▼▼▼

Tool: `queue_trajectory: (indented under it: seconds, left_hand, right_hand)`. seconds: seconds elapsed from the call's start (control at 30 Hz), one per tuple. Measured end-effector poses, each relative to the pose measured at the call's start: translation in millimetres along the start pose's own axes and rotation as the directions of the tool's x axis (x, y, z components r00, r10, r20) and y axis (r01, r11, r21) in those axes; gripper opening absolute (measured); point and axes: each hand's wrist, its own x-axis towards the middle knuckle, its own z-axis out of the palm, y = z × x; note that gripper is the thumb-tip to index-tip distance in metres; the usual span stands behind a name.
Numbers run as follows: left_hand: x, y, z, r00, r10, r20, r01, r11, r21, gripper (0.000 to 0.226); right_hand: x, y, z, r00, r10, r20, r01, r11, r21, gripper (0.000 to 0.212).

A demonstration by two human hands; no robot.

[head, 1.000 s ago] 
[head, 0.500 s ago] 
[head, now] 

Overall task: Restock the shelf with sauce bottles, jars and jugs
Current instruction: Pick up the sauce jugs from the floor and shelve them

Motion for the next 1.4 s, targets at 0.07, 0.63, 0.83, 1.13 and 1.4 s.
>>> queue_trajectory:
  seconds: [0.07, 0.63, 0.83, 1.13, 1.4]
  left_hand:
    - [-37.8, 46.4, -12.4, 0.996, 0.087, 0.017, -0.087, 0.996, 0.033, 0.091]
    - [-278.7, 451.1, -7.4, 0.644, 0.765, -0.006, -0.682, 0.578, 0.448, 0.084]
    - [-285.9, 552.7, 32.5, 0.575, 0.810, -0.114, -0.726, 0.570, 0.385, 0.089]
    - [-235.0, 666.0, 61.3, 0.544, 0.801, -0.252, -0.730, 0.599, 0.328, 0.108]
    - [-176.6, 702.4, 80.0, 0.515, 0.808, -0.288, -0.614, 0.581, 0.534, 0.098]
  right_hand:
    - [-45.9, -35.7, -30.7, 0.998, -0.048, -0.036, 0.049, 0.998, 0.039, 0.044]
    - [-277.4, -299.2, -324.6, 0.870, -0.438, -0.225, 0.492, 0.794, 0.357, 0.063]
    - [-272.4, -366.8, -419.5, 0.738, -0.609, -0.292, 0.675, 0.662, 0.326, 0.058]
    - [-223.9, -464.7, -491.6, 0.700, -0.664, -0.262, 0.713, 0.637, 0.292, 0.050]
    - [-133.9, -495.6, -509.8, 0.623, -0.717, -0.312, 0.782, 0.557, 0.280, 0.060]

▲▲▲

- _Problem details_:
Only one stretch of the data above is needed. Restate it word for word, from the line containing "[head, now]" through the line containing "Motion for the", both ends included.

- _Written response_:
[head, now] 

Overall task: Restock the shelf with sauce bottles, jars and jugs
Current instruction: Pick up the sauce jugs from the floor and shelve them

Motion for the next 1.4 s, targets at 0.07, 0.63, 0.83, 1.13 and 1.4 s.

The exercise calls for nothing more.